1. The best of last year (choose your category--they are myriad)
2. Resolutions for the coming year.
When it comes to books, there are too many I have read and enjoyed to narrow them down to a recommendation list.
But, when it comes to resolutions regarding my writing, I have been letting that one tumble around in my conscious and subconscious for months. When one of my Facebook friends started a string asking us to choose one word for 2016, I looked over other suggestions and liked them all. But my choice was FOCUS.
FOCUS - Part One
For starters, like so many people I know, life is full of distractions.
- There are the mundane chores in life. Do you really think I want to spend my days grocery shopping, preparing meals, laundry, dishes, housecleaning--you know what I mean.
- Life is full of people who believe that you really want to fulfill their wish list (or it needs to be done list). After all, what are family and friends for? It's not like I still have a job where I validate my existence by bringing in a biweekly paycheck or I have a boss that will fire me if I don't show up to work when scheduled.

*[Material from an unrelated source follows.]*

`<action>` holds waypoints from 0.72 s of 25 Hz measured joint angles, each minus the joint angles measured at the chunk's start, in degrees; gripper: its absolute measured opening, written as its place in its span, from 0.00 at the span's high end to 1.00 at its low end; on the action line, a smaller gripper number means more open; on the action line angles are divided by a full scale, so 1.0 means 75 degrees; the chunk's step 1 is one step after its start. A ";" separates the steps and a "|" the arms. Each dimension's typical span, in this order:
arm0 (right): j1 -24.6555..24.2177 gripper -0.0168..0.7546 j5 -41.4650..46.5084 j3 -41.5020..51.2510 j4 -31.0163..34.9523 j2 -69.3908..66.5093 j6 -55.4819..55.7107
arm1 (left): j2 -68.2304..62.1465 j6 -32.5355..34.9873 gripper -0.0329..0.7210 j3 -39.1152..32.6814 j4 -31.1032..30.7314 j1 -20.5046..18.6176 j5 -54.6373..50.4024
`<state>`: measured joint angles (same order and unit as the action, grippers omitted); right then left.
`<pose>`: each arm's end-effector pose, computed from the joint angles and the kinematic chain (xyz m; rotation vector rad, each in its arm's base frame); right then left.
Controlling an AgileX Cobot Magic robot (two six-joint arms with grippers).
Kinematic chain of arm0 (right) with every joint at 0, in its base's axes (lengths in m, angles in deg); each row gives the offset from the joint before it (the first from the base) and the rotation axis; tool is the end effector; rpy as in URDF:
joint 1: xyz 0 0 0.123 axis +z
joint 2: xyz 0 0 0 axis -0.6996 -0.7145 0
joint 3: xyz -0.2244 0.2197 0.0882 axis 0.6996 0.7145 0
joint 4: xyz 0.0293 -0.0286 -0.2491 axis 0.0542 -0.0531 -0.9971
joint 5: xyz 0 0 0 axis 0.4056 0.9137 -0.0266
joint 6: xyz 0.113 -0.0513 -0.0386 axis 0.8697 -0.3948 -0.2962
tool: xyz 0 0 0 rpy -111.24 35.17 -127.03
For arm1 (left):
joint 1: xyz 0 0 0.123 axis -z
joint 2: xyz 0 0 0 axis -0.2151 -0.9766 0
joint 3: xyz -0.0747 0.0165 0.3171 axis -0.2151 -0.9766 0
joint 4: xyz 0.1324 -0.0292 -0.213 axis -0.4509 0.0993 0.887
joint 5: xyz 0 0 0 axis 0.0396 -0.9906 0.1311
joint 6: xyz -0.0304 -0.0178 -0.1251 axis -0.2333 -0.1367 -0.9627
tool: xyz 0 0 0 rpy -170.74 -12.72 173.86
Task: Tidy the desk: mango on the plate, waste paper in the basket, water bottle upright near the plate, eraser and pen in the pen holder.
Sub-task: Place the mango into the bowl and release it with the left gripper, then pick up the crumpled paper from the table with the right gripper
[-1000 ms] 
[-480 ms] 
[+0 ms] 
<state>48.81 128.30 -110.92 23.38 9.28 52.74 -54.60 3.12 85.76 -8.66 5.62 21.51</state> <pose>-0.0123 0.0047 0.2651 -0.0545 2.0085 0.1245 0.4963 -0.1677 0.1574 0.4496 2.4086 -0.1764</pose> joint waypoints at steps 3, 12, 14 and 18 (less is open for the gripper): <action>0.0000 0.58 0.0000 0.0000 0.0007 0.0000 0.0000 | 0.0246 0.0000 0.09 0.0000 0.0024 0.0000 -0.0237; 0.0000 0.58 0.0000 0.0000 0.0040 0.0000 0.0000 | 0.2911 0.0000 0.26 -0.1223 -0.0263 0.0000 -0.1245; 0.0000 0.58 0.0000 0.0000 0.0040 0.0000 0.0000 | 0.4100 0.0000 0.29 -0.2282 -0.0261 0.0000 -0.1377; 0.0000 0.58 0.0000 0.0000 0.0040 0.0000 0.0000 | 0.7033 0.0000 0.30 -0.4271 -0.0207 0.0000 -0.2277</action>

- Then there are the activities in which I voluntarily involved myself, only to find that once I accepted a volunteer position--along with the extra projects and board meetings--I really shot myself in the foot as far as being the owner of my own schedule.
- When I started writing, it was much easier. While working around my schedule of weekly obligations, I blocked several hours per day on several days per week on my cell phone's calendar. I refused to schedule anything during those times. Then my obligations changed. On top of everything I was doing, I started to spend more time on promoting my published books. That included writing monthly posts for blogs offering spots for other authors to share their books on my blogs--sort of a mutual cross-promotion effort. I also started administering a group blog under my pen name, Zina Abbott. At the time I decided to do this, I had no idea how much time I would lose to communicating with authors and organizing in order to keep everything straight. Now those times set aside for me to actually write are more of a wish than a scheduled event.
FOCUS - Part Two
I have not joined every professional organization for writers available. I notice that several authors spend a lot of time going to conventions, conferences and retreats. I did the convention circuit when I was in the Rural Letter Carriers' union, so I have a lot of that out of my system.
But, one professional organization I am thrilled I joined is Women Writing the West. I attended their convention last fall. I not only touched base with a lot of writers that made me feel right at home, they widened my perspective. Sometimes, in order to know where you need to focus, you must first broaden your perspective.
Once I set aside the legal/technical writing I did as a union steward putting together grievance files, I have been a fiction writer. (Yes, some managers thought I wrote fiction, but I truly did try to be as accurate as possible without throwing my grievant to the wolves.) As much as I enjoy romance elements in my writing, I prefer women's literature, particularly in a historical setting. But--face it--basic genre romance with its "happily ever after" endings sells. Much of my writing, particularly under my pen name, Zina Abbott, is historical romance usually set in the West.
Some of the perspectives I gained at the WWW conference were these:
- Fiction sells, but once the book had been published over six months, many readers consider it "old" and often opt for a newer release. Online sales can diminish quickly. In a book store, if the books don't sell within a few months, in most cases, they get shipped back to the publisher
- To have slow but consistent sales, consider publishing with a company that focuses on marketing the print version of books as opposed digital sales. If a writer finds the right topic for the right niche market, their print book will not as quickly become "outdated" and end up in the bottomless pit of remainder books where authors earn nothing for their work. Quite often that means writing non-fiction books.
- Once I am finished marketing my two self-published books, it is time for me to focus on how much time I want to spend on continuing my writing for my present publisher and if I also want to write something that can be sold to a different market.
In my opinion, KU may be great for readers, but it has killed the fiction market when it comes to the average writer without a huge nationwide following being able to make decent money on longer, well thought out and heavily researched novels containing multiple subplots and depth. To make money on KU, it is better to stick to the shorter, formulaic pieces that can be whipped out every one to three months.
But, I enjoy research. I enjoy giving historically correct information in my stories. I enjoy writing multifaceted novels with twists that give the readers something to think about and something to learn. I enjoy depth.
So, if I am going to accomplish MY writing goals and still make it worth my time financially, I need to FOCUS on exactly what I want to write.
Before I do that, I need to continue to BROADEN MY PERSPECTIVE of what options are out there and what ones appeal to me.
Like everything else involved with my writing, that means I need to finish up my current writing project and then buckle down and do the RESEARCH on what my options are. General goals are nice, but details are what make it happen.
After I get my ideas and options together, then I need to plan the work so I can work the plan. That's called getting ORGANIZED.
Once I get it all organized, then I have come back to full circle to FOCUS. Don't get distracted. Don't let myself get waylaid. Don't give up.